#### [WHAT IS EXPECTED]
Nothing after the line containing "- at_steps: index" belongs in the answer; write out exactly every line from the start of the material up to it, including it.

#### [DATA EXCERPT]
* * * * *

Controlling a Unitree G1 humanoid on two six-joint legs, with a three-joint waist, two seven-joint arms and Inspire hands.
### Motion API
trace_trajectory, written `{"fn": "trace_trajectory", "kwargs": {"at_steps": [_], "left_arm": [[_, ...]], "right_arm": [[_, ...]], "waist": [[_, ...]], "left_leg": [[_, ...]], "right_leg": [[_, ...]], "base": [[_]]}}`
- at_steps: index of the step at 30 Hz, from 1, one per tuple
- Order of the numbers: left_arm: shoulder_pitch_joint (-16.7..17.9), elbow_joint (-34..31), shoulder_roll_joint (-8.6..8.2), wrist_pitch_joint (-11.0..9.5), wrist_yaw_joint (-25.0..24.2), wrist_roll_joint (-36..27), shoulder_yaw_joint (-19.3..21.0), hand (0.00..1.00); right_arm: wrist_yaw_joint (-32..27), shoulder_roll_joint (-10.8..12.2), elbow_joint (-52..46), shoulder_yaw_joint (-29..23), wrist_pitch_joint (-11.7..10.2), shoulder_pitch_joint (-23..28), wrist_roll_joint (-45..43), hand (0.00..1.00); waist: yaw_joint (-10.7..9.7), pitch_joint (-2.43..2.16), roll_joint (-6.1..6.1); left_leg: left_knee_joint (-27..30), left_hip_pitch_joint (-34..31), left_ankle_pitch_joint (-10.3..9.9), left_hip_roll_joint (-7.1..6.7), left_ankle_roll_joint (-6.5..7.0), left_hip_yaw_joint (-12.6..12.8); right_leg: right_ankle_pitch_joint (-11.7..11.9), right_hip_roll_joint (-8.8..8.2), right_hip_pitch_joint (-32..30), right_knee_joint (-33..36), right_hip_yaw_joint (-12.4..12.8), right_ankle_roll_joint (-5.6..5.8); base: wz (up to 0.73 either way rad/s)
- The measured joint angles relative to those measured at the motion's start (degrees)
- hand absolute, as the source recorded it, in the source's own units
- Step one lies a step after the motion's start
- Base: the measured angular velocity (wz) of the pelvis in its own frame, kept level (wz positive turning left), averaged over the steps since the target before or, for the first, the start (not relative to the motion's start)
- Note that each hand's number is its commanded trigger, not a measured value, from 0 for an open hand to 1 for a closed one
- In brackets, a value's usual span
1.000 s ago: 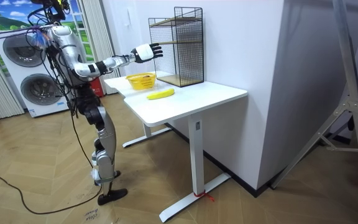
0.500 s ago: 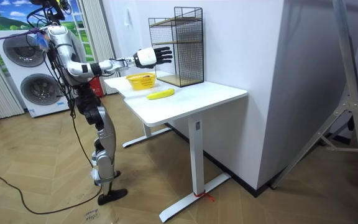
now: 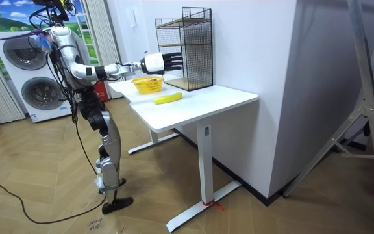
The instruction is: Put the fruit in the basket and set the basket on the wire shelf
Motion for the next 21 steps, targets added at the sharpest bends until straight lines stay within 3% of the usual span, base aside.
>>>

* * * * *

#### [SOLVED PROBLEM]
Controlling a Unitree G1 humanoid on two six-joint legs, with a three-joint waist, two seven-joint arms and Inspire hands.
### Motion API
trace_trajectory, written `{"fn": "trace_trajectory", "kwargs": {"at_steps": [_], "left_arm": [[_, ...]], "right_arm": [[_, ...]], "waist": [[_, ...]], "left_leg": [[_, ...]], "right_leg": [[_, ...]], "base": [[_]]}}`
- at_steps: index of the step at 30 Hz, from 1, one per tuple

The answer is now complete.